Look through the listing and report every line that has "purple" in it.

DATA TO EXAMINE Start Marker

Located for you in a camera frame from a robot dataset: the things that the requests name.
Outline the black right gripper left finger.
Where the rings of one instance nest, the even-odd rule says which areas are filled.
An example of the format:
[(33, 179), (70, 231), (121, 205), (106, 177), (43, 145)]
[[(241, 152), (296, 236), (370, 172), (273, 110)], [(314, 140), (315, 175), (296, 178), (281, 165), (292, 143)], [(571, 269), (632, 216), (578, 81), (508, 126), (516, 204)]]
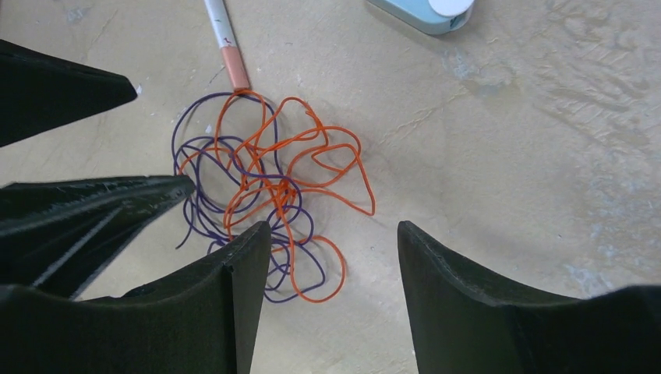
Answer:
[(270, 256), (260, 222), (120, 298), (1, 289), (4, 373), (247, 373)]

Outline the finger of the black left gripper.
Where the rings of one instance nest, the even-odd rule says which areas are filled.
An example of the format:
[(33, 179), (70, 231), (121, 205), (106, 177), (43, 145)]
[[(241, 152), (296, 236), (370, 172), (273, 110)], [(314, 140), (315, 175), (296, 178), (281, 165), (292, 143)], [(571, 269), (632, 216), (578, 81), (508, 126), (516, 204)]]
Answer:
[(137, 98), (125, 76), (1, 41), (1, 145)]
[(151, 222), (189, 197), (185, 175), (1, 188), (1, 285), (77, 298)]

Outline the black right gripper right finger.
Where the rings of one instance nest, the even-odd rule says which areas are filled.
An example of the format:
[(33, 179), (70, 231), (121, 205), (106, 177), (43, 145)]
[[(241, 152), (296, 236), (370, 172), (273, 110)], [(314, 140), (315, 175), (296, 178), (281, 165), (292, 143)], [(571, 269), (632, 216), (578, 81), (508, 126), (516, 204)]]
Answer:
[(409, 221), (398, 256), (421, 373), (657, 373), (660, 288), (580, 299), (449, 249)]

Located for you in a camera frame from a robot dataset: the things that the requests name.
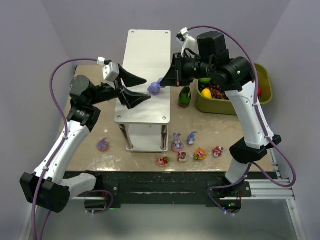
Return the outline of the purple bunny with blue bow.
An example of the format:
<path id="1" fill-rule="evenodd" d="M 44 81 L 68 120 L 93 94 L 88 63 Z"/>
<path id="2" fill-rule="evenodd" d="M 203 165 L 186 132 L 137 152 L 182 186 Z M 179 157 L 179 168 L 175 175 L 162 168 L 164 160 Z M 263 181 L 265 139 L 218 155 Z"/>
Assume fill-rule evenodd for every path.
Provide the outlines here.
<path id="1" fill-rule="evenodd" d="M 191 132 L 190 135 L 187 137 L 187 144 L 188 144 L 189 146 L 195 144 L 195 142 L 196 142 L 196 134 L 197 134 L 197 133 L 198 133 L 197 131 L 193 131 L 193 132 Z"/>

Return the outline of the purple bunny with strawberry cake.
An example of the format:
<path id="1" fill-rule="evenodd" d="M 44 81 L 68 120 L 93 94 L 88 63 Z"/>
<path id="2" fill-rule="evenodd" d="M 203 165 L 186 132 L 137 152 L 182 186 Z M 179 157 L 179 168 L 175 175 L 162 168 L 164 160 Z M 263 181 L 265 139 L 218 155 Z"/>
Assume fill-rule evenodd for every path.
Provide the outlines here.
<path id="1" fill-rule="evenodd" d="M 159 95 L 161 92 L 161 89 L 165 88 L 164 86 L 161 86 L 162 80 L 163 78 L 161 77 L 156 82 L 151 83 L 147 91 L 153 96 Z"/>

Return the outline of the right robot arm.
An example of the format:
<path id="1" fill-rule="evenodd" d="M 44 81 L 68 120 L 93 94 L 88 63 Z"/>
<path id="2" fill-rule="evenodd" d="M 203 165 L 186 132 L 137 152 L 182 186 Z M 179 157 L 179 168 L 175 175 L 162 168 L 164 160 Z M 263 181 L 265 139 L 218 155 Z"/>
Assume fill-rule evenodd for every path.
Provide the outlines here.
<path id="1" fill-rule="evenodd" d="M 237 185 L 249 165 L 261 160 L 267 150 L 281 142 L 281 136 L 267 126 L 258 96 L 254 68 L 244 57 L 230 58 L 225 36 L 218 31 L 205 32 L 196 39 L 199 56 L 175 53 L 171 66 L 160 82 L 165 87 L 186 87 L 194 79 L 211 79 L 225 92 L 241 123 L 244 137 L 230 147 L 233 157 L 226 180 Z"/>

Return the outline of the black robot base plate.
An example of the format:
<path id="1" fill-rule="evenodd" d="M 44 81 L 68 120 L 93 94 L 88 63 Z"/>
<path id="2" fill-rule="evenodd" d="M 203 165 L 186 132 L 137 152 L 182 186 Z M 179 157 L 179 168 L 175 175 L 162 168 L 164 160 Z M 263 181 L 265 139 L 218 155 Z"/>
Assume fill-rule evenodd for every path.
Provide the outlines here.
<path id="1" fill-rule="evenodd" d="M 228 187 L 222 172 L 128 172 L 95 171 L 96 190 L 104 193 L 82 193 L 87 199 L 105 199 L 113 208 L 122 205 L 205 205 L 215 207 L 213 200 L 227 209 L 241 208 L 240 200 L 251 197 L 248 181 Z"/>

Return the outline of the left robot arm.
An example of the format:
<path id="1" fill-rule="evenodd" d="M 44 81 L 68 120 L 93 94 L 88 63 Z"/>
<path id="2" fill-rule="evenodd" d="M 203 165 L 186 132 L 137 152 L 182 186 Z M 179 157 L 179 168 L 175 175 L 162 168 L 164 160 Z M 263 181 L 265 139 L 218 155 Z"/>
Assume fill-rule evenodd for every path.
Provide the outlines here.
<path id="1" fill-rule="evenodd" d="M 147 80 L 129 73 L 119 64 L 104 64 L 102 74 L 104 82 L 99 85 L 94 85 L 85 75 L 71 80 L 71 109 L 63 116 L 64 130 L 33 173 L 21 176 L 20 185 L 33 211 L 42 207 L 60 213 L 71 198 L 98 191 L 97 176 L 89 171 L 64 179 L 78 147 L 98 122 L 101 110 L 96 104 L 118 99 L 130 110 L 151 98 L 149 94 L 129 90 L 146 84 Z"/>

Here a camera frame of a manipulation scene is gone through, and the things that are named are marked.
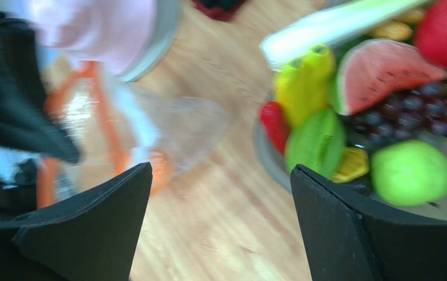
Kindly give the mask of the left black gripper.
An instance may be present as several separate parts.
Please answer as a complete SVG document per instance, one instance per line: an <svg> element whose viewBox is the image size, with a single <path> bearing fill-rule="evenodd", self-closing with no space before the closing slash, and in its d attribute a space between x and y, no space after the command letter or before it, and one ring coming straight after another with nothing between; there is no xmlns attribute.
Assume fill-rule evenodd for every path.
<svg viewBox="0 0 447 281"><path fill-rule="evenodd" d="M47 92L35 45L26 21L0 12L0 146L76 164L78 148L43 110Z"/></svg>

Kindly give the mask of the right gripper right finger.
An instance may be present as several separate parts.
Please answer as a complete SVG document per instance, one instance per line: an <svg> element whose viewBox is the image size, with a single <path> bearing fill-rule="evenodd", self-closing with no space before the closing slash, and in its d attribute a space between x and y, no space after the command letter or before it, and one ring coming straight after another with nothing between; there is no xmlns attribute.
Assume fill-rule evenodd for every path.
<svg viewBox="0 0 447 281"><path fill-rule="evenodd" d="M447 221L390 207L302 165L290 182L313 280L447 280Z"/></svg>

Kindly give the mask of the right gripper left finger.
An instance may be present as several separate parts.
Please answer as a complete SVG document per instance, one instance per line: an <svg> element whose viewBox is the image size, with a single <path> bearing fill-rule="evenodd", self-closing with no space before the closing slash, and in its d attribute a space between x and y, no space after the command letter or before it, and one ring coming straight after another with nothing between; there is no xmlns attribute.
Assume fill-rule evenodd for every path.
<svg viewBox="0 0 447 281"><path fill-rule="evenodd" d="M18 280L128 280L151 183L151 165L142 163L19 216L12 243L30 265Z"/></svg>

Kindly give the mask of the green starfruit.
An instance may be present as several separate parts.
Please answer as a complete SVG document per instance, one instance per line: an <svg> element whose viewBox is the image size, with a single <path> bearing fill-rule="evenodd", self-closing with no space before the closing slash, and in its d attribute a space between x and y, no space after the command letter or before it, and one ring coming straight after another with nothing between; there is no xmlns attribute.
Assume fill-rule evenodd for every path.
<svg viewBox="0 0 447 281"><path fill-rule="evenodd" d="M290 134L284 154L286 171L303 165L330 179L345 147L346 131L338 115L331 109L318 111Z"/></svg>

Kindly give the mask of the clear orange zip top bag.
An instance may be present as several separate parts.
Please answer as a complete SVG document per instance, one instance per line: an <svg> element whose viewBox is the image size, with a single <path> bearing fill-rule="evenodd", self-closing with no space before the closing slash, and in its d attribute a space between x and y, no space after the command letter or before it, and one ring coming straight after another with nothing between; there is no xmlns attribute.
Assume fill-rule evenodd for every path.
<svg viewBox="0 0 447 281"><path fill-rule="evenodd" d="M71 134L76 165L46 157L37 173L37 207L48 207L148 162L152 194L195 167L230 123L217 103L167 99L108 74L94 61L73 71L46 98L44 111Z"/></svg>

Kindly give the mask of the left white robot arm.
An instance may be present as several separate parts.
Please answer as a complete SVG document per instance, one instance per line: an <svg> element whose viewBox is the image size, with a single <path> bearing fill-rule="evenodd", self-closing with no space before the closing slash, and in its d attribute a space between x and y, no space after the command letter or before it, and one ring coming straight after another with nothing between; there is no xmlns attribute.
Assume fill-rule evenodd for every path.
<svg viewBox="0 0 447 281"><path fill-rule="evenodd" d="M37 167L44 156L71 164L80 153L44 111L35 33L0 12L0 221L36 209Z"/></svg>

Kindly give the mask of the yellow corn piece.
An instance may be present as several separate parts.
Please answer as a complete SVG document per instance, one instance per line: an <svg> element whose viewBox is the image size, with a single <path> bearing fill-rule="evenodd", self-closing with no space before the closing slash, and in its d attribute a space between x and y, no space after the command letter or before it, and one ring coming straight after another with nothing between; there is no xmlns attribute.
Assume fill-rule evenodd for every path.
<svg viewBox="0 0 447 281"><path fill-rule="evenodd" d="M348 183L369 172L369 155L360 148L346 147L338 170L331 177L334 183Z"/></svg>

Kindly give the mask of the green apple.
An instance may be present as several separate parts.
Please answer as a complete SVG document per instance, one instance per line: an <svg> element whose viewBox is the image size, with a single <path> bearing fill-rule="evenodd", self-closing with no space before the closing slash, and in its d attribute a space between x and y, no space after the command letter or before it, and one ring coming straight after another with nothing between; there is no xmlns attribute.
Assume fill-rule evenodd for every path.
<svg viewBox="0 0 447 281"><path fill-rule="evenodd" d="M447 157L421 140L373 153L370 173L374 191L395 206L423 205L447 196Z"/></svg>

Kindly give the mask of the pink hat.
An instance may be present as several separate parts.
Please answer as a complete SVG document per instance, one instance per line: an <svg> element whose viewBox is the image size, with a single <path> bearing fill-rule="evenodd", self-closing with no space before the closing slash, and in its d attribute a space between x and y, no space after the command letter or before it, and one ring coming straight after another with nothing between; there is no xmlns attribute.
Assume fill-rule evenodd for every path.
<svg viewBox="0 0 447 281"><path fill-rule="evenodd" d="M78 69L88 61L136 81L167 54L181 20L181 1L25 1L37 41L63 52Z"/></svg>

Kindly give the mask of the red chili pepper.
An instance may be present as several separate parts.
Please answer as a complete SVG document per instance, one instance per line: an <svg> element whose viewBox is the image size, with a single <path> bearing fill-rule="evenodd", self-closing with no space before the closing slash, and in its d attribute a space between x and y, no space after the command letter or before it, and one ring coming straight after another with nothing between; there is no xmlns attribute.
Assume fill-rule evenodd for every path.
<svg viewBox="0 0 447 281"><path fill-rule="evenodd" d="M291 130L281 105L276 101L264 102L259 111L259 119L270 143L284 155Z"/></svg>

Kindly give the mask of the yellow bananas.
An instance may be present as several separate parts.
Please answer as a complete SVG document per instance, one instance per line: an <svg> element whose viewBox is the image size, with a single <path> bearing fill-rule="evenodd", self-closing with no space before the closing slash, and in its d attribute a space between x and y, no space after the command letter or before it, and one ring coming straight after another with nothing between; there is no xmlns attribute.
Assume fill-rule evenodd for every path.
<svg viewBox="0 0 447 281"><path fill-rule="evenodd" d="M281 105L291 128L299 127L312 114L328 107L328 92L335 70L333 51L318 44L276 74L274 100Z"/></svg>

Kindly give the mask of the dark purple grapes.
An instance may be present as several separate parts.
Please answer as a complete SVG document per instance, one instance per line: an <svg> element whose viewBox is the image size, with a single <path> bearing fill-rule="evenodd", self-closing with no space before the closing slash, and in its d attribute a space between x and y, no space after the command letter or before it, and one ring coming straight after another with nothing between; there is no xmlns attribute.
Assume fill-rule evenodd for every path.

DATA TO EXAMINE End Marker

• _RESPONSE AREA_
Return the outline of the purple bunny with blue bow.
Return the outline of the purple bunny with strawberry cake.
Kindly give the mask of the dark purple grapes.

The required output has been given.